I firmly believe that losing an aikido shiai (tournament match) is far better than winning.
Aikido is full of paradoxes. And they especially surface during randori:
- Our techniques become more powerful when we don’t use strength.
- We move better and more effectively when we are emotionally distanced from the furor and tempest of the conflict immediately confronting us.
- If we watch the knife hand, we repeatedly get stabbed.
- When we push and aggressively move against our opponent, we get hurled to the mat or forced into submission.
- The harder we try, the worse it gets.
- We learn more from losing than from winning.
Yes, the emotional blow of losing is painful, but losing is better than winning.
Why do I say that?
I’ve competed in many, many tournaments over the decades. And you know what? I’ve always learned more when I lost tournaments. Why? Because I NEEDED to know why I lost and what I could do better. Why? Because I didn’t like losing. When I won, I self-contentedly patted myself on the back and thought no further about it. But losing was always a blow. None of us likes to lose. So, I reflected on my losses (I couldn’t watch the instant replays back then because this was in the pre-historic days before easy access to smart phone cameras), tried to remember what I did wrong and what the other guy did right to beat me, and I learnt from my mistakes, trained even harder, and went out the next time and did better.
That is the genius of Tomiki Sensei’s insight that we need competition in order to preserve and improve aikido, which is by its very nature self-defensive and hence not readily conducive to competition. We have been working for over 50 years to develop and refine how we can perform aikido as a sport in a competitive setting, and I am pleased to say that with the establishment of the WSAF we are improving how we do that. The London World Championship was wonderfully hosted, and we saw lots of top-notch aikido.
At the same time, however, we must remember that the goal and purpose of competition is not to win but, rather, to improve the over-all level of our aikido skills. Naturally, in the process each of us will also learn what techniques work best for ourselves. We can only get better if we have a determined and committed attacker, who will push us to our limits. And that’s why Tomiki Aikido is so much fun, because we can give it our all and know that by doing so we are helping our partner to get better. And that, in turn, may someday help save his or her life, or the lives of loved ones.
Allow me a story. I trained at Waseda University twice during the 1970s when Tomiki Sensei and Ohba Sensei were still actively teaching there. The second time was a much longer stay of about two years while I was working on my PhD at the University of Chicago and doing research in Japan on Chinese communist party documents that the Japanese Imperial Army had captured during World War II and taken back to Tokyo. To my advisor’s great dismay, I spent little time on that research and much time on the mats training at Waseda.

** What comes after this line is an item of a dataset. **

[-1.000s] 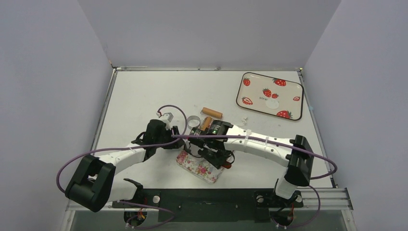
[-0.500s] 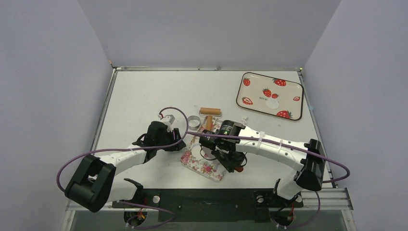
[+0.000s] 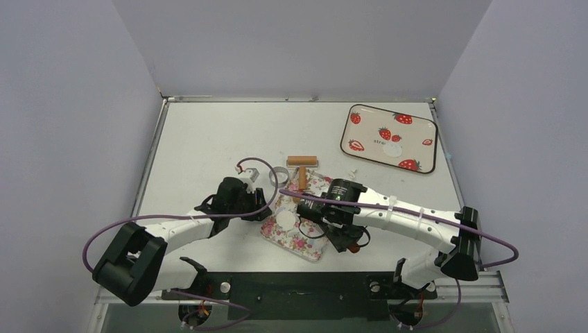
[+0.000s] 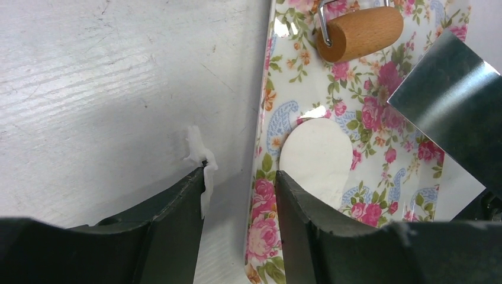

I became very close to my teammates at Waseda and they would often tease me for spending so much time at the first-aid box trimming off ripped finger nails and toe nails, taping up broken fingers and toes (“Broken fingers and toes don’t count. Get your ass back out on the mats,” they would yell at me.), and applying iodine to the many scrapes and cuts that were incurred during our incessant randori training.
During my sobetsu-kai, my going-away party, while they were plying me with endless amounts of alcohol, my teammates said, “Oh, Bob-san, you are such a strange foreigner (henna gaijin) coming over here to train with us like this. Most Americans are soft and lazy so we don’t have to worry much about more people like you coming over to train, to learn real aikido… [and to beat us in tournaments – was the unstated conclusion].” [At that time, Waseda had never lost a tournament.] I was, unsurprisingly, a bit irked by this air of superiority and responded, “I’m going back to America and putting together a team that will beat you…someday.” They laughed in good humor at my temerity.
Fast forward to 1982. I returned to Waseda with a team of 13 Americans, and we beat Waseda by the skin of our teeth. At the end of the matches, it was a tie, so we had to fight a tie-breaker. I turned to Stan Nevin, who was my close friend and classmate from University of Chicago, and a most talented aikidoka. We conferred as to who would fight the tie-breaker. I wanted him to do it because I had just fought the last match, and he wanted me to do it. So, we did rock-scissors-paper-stone. I lost and had to fight the tie-breaker. Fortunately, I won.
My friends at Waseda were not happy, especially Shishida Sensei, who had succeeded to Tomiki Sensei’s position as a professor of martial arts at Waseda. He demanded that we have a rematch a week later.
Given Japanese customs and the need to save face, we had no choice but to accept. Unsurprisingly, Waseda trotted out a roster that included several fresh players. And they changed their line-up, as crafty teams do. They won.
And the first Team USA learned much more from losing that match than from winning the first one.
But it sure did feel good to win the first one. Oh, the paradoxes of aikido.
As we say in Japanese, “Gambatte!” which means, hang in there, persevere, don’t give up, fight on, NEVER quit.